The Court of Justice of the European Union (CJEU) will soon be deciding on the references to it from The Court of the Hague in the Tom Kabinet case and giving its further views on exhaustion of the ‘distribution right’ for second hand sale of eBooks. Tom Kabinet, a Dutch company, is virtually a mirror image of ReDigi except it trades in eBooks rather than iTunes. Tom Kabinet relies on the 2012 CJEU decision in UsedSoft GmbH v Oracle International Corp(UsedSoft) to provide for exhaustion, despite the works it is dealing with not being software, which could be expected to fall under the InfoSoc Directive (which excludes exhaustion of the communication to the public right) rather than the Computer Program Directive, which, contrary to the WCT, does not provide a communication right for software. The issue is unlikely to be comprehensively resolved, and advocates for exhaustion will no doubt continue to argue for legislative change to bring the distribution/communication of intangibles into line with that which applies to tangibles.
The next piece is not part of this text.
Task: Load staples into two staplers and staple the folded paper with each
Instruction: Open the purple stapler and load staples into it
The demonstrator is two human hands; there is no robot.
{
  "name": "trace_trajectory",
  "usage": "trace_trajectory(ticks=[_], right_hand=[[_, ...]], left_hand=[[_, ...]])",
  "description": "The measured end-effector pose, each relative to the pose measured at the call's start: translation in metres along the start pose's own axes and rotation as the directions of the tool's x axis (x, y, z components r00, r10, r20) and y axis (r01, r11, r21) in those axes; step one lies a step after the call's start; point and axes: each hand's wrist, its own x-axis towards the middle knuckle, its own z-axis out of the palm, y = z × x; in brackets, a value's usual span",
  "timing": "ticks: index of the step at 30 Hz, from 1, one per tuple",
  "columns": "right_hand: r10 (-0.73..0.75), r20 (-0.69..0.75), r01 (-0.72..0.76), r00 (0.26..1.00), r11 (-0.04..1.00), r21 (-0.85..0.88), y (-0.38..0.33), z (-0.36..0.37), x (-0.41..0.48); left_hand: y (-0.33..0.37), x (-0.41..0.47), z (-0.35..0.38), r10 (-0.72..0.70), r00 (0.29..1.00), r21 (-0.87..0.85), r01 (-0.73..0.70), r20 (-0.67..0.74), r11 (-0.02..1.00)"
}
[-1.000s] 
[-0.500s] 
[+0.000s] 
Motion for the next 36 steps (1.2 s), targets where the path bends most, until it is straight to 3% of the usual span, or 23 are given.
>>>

Entering the licensing domain

Contrary to the CJEU, I am adamant that the correct legal classification of a commercial transaction resulting in the delivery of an intangible such as software or digital content over the internet is a licence and not a sale. It is surprising that this issue was not dealt with in ReDigi, bearing in mind the structure of Apple’s iTunes agreement. Putting that aside, it is suggested that exhaustion advocates should adopt and extend the traditional English common law substitute for exhaustion of IP rights, namely the concept of an implied licence to ‘resell’. As Sir Robin Jacob stated at the 27th Fordham IP Conference, doctrines of exhaustion of IP rights were unknown in English law and instead it was always considered that an implied licence to resell ran with the patented or copyright ‘goods’.

It is not just that the written contracts for internet deliveries are ‘dressed up’ as licences (as the CJEU thought in UsedSoft) and contain the terms that are only befitting of a licence, but also that the technological process for a download necessitates a licence. Unlike the situation for the supply of tangibles where the copyright holder makes each and every copy which is subsequently delivered to each acquirer, with internet deliveries it is the acquirer, not the supplier, who makes the copy he/she will retain for their private use. The internet delivery is facilitated by:


  1. the supplier making a temporary copy on its server,
  2. dividing it up into packets,
  3. transmitting the packets over the internet to the acquirer’s computer device where
  4. the received packets are assembled into a digital file (which is a copy of the one held on the suppliers server) which is
  5. loaded onto the hard disk of the computer device.

The acquirer could not lawfully make this new copy without a licence from the supplier/copyright holder. The acquirer holds his copy under licence. It has not become his property by any transfer of title under a sale agreement so as to allow him to do whatever he likes with it, including selling it second hand.   

Having now entered the licensing domain, I suggest that content exhaustion advocates pursue a statutory licence to allow ‘second hand sales’ of internet delivered content.   

How about statutory provisions vaguely along these lines:

  1. A licensed private user of a copy of content in the form of a digital file has the right to assign his/her licence from the copyright holder to another private user so as to allow that user to make a single copy of that digital file, provided:
  2. The first licensee then immediately deletes his/her copy of the file.
  3. Any term in the copyright holder’s licence which purports to exclude or limit the operation of sub-section (1) will have no effect.

 An edited version of this article first appeared in The 1709 Blog on 27 August 2019.